Ganz aktuell allerdings vermittelt sich eher der Eindruck, dass Markus Söders weltpolitische Pläne ausgerechnet aufgrund eines dann doch ziemlich provinziell anmutenden Anfängerfehlers geändert werden müssen: Eigentlich wollte der Bayer noch vor seinem Rückflug in die Heimat in die bayerische Partnerprovinz Karnataka weiterreisen. Stattdessen aber musste er in Neu-Delhi bleiben, im Hotel – und mutmaßlich im Bett. Ausgerechnet die indische Küche macht Söder einen fetten Strich durch die Rechnung: Er hat Magen-Darm. In Indien. Klischee total.
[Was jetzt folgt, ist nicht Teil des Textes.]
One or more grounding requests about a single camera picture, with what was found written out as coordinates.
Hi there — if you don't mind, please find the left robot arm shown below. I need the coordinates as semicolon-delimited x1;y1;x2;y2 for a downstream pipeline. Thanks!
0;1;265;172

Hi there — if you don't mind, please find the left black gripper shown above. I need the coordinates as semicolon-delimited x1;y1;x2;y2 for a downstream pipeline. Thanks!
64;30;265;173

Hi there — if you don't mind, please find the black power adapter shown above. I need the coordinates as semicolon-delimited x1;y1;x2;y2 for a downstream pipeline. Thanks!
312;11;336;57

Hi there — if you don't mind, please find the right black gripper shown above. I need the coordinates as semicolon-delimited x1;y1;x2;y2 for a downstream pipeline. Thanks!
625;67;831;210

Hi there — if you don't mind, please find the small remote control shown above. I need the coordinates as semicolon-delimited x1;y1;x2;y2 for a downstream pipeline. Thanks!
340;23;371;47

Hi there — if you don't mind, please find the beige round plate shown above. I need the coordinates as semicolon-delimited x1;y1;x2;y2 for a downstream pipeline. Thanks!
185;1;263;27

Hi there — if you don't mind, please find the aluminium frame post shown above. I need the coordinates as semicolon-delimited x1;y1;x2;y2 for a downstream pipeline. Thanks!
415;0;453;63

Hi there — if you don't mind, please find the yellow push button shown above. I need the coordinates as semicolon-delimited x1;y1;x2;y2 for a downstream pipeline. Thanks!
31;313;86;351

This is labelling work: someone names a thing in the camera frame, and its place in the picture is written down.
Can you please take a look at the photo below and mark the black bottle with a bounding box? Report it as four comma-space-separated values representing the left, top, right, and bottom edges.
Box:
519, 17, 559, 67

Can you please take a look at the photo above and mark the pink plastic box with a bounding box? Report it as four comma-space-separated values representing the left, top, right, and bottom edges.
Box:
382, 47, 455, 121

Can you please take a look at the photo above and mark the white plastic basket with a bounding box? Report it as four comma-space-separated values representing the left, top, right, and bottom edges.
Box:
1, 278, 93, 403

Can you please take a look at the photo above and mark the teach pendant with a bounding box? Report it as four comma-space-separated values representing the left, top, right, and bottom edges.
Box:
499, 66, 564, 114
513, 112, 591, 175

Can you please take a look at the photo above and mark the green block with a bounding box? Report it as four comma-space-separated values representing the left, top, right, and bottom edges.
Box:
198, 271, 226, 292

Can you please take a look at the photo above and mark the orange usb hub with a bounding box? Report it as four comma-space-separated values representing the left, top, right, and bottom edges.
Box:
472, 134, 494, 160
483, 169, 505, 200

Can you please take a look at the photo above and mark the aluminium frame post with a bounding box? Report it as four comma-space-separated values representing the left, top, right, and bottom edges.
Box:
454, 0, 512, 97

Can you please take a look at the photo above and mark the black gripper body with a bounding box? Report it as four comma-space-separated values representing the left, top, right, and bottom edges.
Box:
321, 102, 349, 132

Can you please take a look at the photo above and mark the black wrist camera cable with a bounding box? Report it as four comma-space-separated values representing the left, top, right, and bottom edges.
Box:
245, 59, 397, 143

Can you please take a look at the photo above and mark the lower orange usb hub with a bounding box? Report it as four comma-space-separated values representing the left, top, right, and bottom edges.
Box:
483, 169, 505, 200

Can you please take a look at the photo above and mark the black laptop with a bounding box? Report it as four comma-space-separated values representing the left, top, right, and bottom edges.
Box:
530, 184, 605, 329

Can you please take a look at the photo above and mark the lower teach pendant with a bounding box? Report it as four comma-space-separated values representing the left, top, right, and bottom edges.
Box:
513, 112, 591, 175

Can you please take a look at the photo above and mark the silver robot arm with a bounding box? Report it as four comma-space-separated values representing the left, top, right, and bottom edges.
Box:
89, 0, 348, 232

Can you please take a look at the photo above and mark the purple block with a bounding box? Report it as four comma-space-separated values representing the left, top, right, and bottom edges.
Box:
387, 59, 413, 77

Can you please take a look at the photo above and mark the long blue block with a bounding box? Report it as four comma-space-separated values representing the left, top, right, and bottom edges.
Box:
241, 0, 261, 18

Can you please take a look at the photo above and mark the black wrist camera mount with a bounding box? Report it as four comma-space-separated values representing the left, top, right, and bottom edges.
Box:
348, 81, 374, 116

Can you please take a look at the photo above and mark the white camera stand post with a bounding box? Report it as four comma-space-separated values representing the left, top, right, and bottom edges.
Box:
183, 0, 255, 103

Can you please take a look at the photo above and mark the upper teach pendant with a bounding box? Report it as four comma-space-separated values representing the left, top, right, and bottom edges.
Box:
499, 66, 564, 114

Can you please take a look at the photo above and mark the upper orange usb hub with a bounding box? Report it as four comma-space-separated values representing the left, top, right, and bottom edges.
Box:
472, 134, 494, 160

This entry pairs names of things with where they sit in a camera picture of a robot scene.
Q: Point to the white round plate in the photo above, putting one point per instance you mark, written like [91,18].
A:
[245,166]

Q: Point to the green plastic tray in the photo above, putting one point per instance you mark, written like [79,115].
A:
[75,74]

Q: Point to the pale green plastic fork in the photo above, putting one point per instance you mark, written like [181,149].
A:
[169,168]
Ironie rettet ihn mal wieder
"Essen Sie keinen Salat, keine frischen Früchte, nur Gekochtes oder Durchgebratenes – und Vorsicht bei allem, was Sie noch nie gesehen oder gerochen haben" – das ist so circa der erste Satz, der Indien-Besuchern in jedem Reiseführer serviert wird. Die Inder kochen anders als wir, und die Inder verfügen stellenweise über nicht ganz so sauberes Trinkwasser wie wir. Vorsichtig ausgedrückt. Die Inder zumindest, die nicht seit Jahren dieses leckere Restaurant um die Ecke betreiben.
Was exakt den großen Söder nun niedergestreckt hat, entzieht sich der Kenntnis der Öffentlichkeit. Ansonsten aber macht er mit der ihm eigenen Mischung aus Medienkompetenz, Selbstironie und Marketingschläue das Beste aus dem Malheur: Auf seinem Instagram-Account findet sich jetzt ein Foto von einem kargen Frühstück. Und dieser Text: "#söderisst heute nur Toast und trinkt Tee. Denn gestern hat es mich ziemlich erwischt. Zum Glück geht es heute schon wieder besser, und ich fliege aus Indien wieder nach Hause ... PS: Danke für die vielen Genesungswünsche!"
Übrigens: Kolumbus hielt Amerika damals zunächst für Indien.